Hi... I am fairly new to woodworking. Ive been doing small projects here and there and getting to know my power tools better. Now that I am a little more advanced, I would like to venture into using better quality wood than let's say popular and mdf.. Can anyone give me any hints on where to buy sheets (4x8) of white oak or pine as an example? The places Ive been to so far (i.e. home depot, lowes, woodcraft ) they don't sell large sheets of material. The largest ive seen is 10 in X 20.

Thanks,

Edward


----------



## Woodnut65 (Oct 11, 2004)

Hi: If your talking solid wood it don't come in sheets. Lowes, home depot, sell ply wood, in 4X8 sheets. They also sell oak, birch, maple veneer sheets in 4X8's. 
Normally you won't find pine in veneer sheets, but it is possible to get. I suggest that you visit a lumber yard in your area, that handles sheet stock for the cabinet makers.
Some yards only handle construction type materials for the building trades.
Hope this clears it up a little. Woodnut65


----------



## kp91 (Sep 10, 2004)

You could also check with a cabinet making shop in your area to find out who his supplier is.
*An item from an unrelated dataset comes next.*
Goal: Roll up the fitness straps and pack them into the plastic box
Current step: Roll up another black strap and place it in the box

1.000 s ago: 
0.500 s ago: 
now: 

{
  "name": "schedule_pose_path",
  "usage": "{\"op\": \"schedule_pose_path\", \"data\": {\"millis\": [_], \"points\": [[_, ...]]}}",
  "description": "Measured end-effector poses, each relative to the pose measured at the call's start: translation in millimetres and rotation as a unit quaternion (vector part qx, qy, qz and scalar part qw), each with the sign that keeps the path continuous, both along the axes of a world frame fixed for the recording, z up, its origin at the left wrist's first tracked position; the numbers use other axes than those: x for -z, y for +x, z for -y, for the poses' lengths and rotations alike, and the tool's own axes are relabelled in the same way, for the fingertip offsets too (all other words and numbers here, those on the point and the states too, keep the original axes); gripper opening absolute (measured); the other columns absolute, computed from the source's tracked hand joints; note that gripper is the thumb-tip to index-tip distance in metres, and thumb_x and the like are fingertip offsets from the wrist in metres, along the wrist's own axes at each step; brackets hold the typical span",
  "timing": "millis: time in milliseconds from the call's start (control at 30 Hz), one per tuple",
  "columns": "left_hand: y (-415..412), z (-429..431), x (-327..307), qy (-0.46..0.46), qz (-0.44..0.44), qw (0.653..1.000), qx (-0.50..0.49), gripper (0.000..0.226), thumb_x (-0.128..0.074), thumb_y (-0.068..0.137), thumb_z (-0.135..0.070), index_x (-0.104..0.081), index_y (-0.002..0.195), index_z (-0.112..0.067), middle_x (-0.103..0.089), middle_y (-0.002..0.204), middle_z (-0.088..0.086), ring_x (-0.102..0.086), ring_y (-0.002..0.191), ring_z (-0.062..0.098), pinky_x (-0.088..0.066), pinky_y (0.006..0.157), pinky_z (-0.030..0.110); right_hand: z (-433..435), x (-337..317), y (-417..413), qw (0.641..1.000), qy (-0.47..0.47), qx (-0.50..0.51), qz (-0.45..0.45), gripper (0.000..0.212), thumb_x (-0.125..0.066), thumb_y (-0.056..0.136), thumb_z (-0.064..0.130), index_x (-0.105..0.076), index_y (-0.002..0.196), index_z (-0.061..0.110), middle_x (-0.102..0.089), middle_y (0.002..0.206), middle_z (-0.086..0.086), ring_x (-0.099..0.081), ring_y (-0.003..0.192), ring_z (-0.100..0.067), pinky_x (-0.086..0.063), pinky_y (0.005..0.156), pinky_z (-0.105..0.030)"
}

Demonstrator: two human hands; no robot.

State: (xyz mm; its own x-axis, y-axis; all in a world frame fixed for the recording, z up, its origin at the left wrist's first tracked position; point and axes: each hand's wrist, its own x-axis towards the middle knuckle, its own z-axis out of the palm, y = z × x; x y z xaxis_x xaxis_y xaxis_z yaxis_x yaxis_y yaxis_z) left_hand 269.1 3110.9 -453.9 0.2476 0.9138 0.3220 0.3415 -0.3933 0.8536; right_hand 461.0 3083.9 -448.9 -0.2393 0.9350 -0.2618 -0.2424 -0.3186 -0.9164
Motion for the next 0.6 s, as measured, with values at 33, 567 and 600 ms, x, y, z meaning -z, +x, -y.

Good hardwood can usually be found from one of the MANY small sawmills around, probably one near you. They're a great source for projects, and may even plane your lumber to thickness for a small price.


----------



## GoonMan (Mar 22, 2005)

esears1 said:


> Hi... I am fairly new to woodworking. Ive been doing small projects here and there and getting to know my power tools better. Now that I am a little more advanced, I would like to venture into using better quality wood than let's say popular and mdf.. Can anyone give me any hints on where to buy sheets (4x8) of white oak or pine as an example? The places Ive been to so far (i.e. home depot, lowes, woodcraft ) they don't sell large sheets of material. The largest ive seen is 10 in X 20.
> 
> Thanks,
> 
> Edward


Hello esears1, Welcome to the RouterForums 

I use Hogan HardWoods here in Southeast Lousiana to buy my good grade Plywood and HardWood. There are a few others in my area that I have not checked. I noticed that most of the Hard Wood Plywood Home Depot carries is the China made Plywood so I try to stay away from it unless I need it for a Project that day. If you will look in your Yellow Pages you should be able to find a Hard wood dealer in your area or check with your local lumber yard.


----------



## Gilbear (Dec 13, 2005)

For big-box outlets, Menards seems to carry a generaly better grade of plywood than Home Depot at the same or better prices.


----------



## esears1 (Mar 2, 2006)

Thanks everyone for your responses! I'll check out some lumber yards nearby


----------



## fibertech (May 7, 2005)

Check these guys out. 
http://www.hardwoodssupply.com/

I work next door. They carry all of the hardwoods and even have ply panels that are finished like Tennesee Red Cedar that can line cedar chests, etc.


----------